AIM OF THE TASK —
The lines below starting at the line containing "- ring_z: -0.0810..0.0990" and ending at the line containing "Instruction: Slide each" are to be repeated exactly, with both ends kept and nothing else added.

(Items from a dataset)
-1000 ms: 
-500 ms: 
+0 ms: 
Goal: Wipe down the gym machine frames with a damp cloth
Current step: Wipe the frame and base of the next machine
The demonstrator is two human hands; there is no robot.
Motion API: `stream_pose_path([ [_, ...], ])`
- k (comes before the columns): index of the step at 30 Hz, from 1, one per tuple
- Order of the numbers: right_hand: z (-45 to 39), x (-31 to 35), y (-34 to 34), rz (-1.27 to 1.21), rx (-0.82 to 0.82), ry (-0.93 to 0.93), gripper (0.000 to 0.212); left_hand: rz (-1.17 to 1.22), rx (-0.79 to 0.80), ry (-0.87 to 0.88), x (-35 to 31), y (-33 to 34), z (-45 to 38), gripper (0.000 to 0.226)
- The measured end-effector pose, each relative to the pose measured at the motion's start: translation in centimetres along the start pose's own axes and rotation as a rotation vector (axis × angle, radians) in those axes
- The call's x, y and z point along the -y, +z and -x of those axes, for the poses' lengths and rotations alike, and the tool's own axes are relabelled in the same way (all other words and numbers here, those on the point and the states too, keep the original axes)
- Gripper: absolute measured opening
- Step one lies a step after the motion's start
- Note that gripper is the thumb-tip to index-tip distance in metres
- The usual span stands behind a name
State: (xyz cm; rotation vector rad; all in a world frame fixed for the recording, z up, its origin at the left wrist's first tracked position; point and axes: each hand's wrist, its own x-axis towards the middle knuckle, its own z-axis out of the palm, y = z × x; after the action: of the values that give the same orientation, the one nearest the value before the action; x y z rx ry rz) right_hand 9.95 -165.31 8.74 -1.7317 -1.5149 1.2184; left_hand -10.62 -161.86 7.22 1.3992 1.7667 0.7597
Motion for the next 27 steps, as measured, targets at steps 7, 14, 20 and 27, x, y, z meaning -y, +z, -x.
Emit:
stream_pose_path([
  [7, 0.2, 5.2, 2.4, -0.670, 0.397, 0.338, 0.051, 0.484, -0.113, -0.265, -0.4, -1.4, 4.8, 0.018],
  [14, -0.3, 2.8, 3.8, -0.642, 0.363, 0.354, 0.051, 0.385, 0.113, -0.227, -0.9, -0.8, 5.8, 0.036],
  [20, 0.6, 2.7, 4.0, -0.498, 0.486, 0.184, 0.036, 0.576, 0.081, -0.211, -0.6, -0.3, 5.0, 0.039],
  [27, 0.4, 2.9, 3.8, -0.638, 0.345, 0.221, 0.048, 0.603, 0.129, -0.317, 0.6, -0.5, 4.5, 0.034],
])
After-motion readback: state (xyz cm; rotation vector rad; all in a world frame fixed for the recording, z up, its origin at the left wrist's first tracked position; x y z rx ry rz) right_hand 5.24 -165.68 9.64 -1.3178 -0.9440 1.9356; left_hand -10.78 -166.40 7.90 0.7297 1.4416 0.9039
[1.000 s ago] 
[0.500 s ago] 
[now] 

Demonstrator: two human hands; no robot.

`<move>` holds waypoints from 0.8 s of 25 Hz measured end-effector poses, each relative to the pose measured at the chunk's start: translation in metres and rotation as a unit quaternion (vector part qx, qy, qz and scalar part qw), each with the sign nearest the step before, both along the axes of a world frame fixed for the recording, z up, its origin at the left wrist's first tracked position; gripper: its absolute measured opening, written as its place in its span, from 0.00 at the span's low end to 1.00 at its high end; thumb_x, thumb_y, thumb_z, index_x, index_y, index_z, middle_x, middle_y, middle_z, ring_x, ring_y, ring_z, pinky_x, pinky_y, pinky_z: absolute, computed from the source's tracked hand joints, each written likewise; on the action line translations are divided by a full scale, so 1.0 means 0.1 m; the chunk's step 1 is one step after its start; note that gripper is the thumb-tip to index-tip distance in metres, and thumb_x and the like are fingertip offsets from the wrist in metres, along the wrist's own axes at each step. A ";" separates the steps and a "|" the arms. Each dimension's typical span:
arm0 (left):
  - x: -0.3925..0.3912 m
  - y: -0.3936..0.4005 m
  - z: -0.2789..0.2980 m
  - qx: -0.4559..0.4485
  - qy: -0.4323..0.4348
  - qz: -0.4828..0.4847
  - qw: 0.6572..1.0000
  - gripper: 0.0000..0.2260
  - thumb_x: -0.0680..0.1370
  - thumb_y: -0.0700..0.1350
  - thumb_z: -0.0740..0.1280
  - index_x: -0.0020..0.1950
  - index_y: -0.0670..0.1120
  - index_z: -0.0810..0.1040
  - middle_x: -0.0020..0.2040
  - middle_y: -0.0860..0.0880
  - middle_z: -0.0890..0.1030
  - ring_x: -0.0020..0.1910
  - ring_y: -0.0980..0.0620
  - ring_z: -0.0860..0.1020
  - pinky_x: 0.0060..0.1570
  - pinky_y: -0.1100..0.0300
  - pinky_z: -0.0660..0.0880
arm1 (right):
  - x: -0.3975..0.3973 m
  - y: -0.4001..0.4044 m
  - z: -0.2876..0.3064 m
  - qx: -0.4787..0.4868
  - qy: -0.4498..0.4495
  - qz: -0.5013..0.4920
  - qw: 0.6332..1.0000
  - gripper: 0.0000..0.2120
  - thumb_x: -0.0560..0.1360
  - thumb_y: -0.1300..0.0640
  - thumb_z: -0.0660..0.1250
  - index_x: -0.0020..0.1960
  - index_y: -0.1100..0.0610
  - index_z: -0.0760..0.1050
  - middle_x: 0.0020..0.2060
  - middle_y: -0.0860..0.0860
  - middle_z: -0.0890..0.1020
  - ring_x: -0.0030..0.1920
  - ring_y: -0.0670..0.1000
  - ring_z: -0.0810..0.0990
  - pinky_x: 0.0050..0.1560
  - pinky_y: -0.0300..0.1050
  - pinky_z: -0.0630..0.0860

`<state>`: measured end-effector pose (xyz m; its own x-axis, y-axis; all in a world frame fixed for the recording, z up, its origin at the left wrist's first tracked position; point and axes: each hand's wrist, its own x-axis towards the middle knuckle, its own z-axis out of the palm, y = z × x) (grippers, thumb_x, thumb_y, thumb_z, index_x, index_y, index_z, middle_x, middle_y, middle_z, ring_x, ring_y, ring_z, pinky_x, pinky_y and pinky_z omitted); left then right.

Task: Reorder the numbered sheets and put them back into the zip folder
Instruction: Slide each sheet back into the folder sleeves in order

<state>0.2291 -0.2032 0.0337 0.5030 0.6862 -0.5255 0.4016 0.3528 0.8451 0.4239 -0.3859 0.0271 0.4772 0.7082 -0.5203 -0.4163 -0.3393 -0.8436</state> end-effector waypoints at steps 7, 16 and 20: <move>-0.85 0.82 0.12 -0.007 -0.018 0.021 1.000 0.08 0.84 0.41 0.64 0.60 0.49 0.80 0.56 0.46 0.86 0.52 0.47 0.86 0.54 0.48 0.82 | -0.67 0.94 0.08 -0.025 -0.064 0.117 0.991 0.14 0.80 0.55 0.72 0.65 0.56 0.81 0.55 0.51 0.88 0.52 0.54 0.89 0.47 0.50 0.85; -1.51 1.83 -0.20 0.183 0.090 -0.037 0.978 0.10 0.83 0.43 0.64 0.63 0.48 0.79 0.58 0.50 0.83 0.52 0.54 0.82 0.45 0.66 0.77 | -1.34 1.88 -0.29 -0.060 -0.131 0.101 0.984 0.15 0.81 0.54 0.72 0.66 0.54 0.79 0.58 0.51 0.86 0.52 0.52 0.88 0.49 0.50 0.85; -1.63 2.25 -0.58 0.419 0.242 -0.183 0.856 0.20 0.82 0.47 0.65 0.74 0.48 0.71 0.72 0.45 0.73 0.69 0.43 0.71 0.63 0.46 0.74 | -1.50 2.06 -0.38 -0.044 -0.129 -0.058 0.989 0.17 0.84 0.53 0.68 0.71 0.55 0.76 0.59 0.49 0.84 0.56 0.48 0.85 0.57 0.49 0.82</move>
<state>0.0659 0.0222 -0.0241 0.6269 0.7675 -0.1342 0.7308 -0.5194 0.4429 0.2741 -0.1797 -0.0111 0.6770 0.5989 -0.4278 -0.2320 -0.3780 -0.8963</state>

RESPONSE AREA —
  - ring_z: -0.0810..0.0990
  - pinky_x: 0.0050..0.1560
  - pinky_y: -0.0300..0.1050
  - pinky_z: -0.0630..0.0860

`<state>`: measured end-effector pose (xyz m; its own x-axis, y-axis; all in a world frame fixed for the recording, z up, its origin at the left wrist's first tracked position; point and axes: each hand's wrist, its own x-axis towards the middle knuckle, its own z-axis out of the palm, y = z × x) (grippers, thumb_x, thumb_y, thumb_z, index_x, index_y, index_z, middle_x, middle_y, middle_z, ring_x, ring_y, ring_z, pinky_x, pinky_y and pinky_z omitted); left then right.

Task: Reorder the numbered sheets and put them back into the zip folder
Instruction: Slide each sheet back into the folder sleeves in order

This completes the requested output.